### The task
Please output the data below exactly as given, starting at its first line and stopping after the line that contains "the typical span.".
═════ Data below
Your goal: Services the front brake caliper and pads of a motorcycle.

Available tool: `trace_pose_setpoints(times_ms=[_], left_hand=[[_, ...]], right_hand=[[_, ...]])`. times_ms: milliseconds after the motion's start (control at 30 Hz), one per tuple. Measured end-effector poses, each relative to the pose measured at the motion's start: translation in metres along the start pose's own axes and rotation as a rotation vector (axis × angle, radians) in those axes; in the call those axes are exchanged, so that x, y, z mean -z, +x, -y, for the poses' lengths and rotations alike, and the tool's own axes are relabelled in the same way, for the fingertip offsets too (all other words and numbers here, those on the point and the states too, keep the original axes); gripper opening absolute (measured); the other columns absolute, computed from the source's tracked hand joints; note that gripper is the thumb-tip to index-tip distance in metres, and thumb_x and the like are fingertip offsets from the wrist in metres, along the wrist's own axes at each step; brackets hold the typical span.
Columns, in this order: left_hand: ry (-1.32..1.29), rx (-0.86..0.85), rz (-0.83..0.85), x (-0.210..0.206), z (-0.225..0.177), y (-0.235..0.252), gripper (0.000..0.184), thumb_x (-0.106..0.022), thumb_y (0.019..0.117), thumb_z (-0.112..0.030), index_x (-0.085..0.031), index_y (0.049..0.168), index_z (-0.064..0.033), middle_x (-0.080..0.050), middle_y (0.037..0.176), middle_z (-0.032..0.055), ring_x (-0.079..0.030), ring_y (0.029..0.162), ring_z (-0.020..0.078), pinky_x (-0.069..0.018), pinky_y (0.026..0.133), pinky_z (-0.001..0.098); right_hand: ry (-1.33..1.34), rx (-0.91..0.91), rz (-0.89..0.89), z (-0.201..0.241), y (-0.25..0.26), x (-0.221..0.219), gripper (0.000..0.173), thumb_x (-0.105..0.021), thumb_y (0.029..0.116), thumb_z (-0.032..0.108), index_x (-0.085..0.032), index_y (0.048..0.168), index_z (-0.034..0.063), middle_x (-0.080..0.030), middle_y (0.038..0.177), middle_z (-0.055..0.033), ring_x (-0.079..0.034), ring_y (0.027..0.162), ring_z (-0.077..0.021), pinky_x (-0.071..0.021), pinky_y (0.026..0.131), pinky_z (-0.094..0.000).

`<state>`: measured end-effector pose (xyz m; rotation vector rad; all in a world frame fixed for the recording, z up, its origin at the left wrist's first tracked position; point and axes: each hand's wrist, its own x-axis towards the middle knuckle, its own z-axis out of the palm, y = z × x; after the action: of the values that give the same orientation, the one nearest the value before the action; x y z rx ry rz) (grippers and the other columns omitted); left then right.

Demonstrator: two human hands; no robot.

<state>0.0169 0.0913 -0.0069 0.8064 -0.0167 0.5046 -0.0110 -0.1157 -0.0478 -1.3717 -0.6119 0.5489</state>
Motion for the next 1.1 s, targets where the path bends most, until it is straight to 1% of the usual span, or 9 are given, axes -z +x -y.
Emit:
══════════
### Answer space
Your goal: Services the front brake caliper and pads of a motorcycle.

Available tool: `trace_pose_setpoints(times_ms=[_], left_hand=[[_, ...]], right_hand=[[_, ...]])`. times_ms: milliseconds after the motion's start (control at 30 Hz), one per tuple. Measured end-effector poses, each relative to the pose measured at the motion's start: translation in metres along the start pose's own axes and rotation as a rotation vector (axis × angle, radians) in those axes; in the call those axes are exchanged, so that x, y, z mean -z, +x, -y, for the poses' lengths and rotations alike, and the tool's own axes are relabelled in the same way, for the fingertip offsets too (all other words and numbers here, those on the point and the states too, keep the original axes); gripper opening absolute (measured); the other columns absolute, computed from the source's tracked hand joints; note that gripper is the thumb-tip to index-tip distance in metres, and thumb_x and the like are fingertip offsets from the wrist in metres, along the wrist's own axes at each step; brackets hold the typical span.

No additional lines are needed for this answer.